As you can see, the first sentence cited by Dembski (The reckless, degraded...) is Darwin summarizing the views of Greg and Galton. The rest of the paragraph is Darwin quoting Greg.

Does Darwin do this because he agrees with Greg and Galton? No. He cites their arguments in order to refute them. They argue that if evolution were true, the Irish would "multiply like rabbits" and the good frugal Scots would, by their habit of marrying late, become extinct. In effect, Greg and Galton are making a powerful argument against evolution in man.

Darwin goes on in succeeding paragraphs to offer a number of arguments against this line of thinking -- which after all, challenges the validity of his theory of evolution.

Nothing in the paragraph, not one word, reflects what Darwin believed.

While Red State Rabble profoundly admires Dembski's skills as a sound man, we don't believe he's mastered Colbert's humor. Colbert is funny because we know he's playing O'Reilly. O'Reilly himself just isn't funny because he really believes the idiotic things that come out of his mouth and, for the same reason, Dembski isn't funny, either.

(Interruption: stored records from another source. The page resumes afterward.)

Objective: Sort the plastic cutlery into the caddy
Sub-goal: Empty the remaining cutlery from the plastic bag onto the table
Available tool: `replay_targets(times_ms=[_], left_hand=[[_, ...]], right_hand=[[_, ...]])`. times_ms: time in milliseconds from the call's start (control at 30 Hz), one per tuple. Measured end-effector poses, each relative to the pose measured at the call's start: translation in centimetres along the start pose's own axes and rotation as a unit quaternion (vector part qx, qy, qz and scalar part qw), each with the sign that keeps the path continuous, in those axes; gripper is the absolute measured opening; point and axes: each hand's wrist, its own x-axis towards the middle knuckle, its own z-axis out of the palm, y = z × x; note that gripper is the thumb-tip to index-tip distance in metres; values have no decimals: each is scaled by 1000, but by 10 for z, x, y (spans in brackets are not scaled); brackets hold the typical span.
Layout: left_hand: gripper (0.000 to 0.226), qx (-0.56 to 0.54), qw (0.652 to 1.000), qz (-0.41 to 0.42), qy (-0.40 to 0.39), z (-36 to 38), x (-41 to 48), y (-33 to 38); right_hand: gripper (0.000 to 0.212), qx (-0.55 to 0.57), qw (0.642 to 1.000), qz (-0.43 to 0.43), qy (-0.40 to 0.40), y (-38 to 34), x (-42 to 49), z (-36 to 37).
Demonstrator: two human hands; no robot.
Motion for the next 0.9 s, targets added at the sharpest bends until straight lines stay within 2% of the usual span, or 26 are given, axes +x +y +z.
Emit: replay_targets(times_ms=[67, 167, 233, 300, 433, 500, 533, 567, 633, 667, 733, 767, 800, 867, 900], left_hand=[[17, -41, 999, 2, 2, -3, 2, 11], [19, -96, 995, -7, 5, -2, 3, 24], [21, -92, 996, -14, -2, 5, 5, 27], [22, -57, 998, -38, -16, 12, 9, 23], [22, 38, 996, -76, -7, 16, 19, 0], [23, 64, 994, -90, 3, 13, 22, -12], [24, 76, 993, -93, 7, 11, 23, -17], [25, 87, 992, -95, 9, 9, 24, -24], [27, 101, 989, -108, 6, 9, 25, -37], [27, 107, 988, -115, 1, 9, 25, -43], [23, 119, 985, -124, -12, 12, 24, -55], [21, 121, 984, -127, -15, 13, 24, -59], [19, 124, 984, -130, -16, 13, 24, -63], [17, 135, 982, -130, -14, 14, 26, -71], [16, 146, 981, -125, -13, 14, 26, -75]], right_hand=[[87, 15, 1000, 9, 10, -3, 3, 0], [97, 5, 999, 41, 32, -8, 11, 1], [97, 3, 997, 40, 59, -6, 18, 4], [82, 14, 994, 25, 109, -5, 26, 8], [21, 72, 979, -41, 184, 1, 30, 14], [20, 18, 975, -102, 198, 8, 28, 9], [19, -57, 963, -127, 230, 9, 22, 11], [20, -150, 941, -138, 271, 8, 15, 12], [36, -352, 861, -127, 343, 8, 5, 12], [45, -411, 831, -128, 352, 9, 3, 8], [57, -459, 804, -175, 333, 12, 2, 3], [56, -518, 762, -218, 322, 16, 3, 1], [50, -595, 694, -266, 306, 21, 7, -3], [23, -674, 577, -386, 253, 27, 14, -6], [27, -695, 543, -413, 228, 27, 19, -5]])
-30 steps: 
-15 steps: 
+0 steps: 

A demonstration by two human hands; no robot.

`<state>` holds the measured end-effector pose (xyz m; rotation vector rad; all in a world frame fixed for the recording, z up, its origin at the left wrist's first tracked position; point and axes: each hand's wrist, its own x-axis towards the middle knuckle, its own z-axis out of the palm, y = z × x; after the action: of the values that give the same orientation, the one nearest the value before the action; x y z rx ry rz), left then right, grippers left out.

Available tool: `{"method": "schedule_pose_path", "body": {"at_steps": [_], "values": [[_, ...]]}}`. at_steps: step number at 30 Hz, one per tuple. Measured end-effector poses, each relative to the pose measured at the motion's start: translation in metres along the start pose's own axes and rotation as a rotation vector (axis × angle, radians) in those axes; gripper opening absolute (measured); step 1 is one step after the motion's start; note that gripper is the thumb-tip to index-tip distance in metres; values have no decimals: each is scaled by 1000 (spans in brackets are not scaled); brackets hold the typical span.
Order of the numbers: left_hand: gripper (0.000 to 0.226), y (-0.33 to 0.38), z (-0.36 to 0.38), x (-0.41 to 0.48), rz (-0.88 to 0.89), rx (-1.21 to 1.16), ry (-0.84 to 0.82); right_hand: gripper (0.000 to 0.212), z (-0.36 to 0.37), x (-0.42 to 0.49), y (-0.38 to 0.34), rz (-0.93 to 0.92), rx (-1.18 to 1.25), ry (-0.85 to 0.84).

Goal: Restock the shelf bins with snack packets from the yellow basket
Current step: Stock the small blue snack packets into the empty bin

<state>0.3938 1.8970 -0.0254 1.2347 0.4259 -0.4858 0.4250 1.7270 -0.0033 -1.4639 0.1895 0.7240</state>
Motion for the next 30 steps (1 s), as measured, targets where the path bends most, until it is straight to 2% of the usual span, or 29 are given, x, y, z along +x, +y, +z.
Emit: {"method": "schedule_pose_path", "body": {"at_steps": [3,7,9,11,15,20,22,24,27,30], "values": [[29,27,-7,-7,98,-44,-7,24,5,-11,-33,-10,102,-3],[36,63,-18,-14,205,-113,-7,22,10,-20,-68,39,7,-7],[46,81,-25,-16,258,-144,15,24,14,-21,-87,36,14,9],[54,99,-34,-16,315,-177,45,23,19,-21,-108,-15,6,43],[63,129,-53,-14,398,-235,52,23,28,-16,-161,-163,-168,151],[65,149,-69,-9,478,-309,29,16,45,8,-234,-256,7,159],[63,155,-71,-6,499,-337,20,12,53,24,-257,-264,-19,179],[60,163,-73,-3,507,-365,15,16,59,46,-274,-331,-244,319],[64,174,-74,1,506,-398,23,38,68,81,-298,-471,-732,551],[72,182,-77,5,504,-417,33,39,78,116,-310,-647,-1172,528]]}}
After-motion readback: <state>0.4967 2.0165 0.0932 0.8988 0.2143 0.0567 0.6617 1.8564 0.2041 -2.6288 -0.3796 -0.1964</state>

In fact, there's good evidence that Dembski himself harbors the sort of views expressed in the citation by Greg and Galton. Here are two examples from his blog:

So, here's our advice to Dembski. To be funny like Colbert, we have to know you're not serious. In this case, your history of quote mining works against the notion that you expected us to get the joke. We're left believing that you're just cynical, and that's a bad thing in a theologian.

Stick to the fart noises, it's what you know.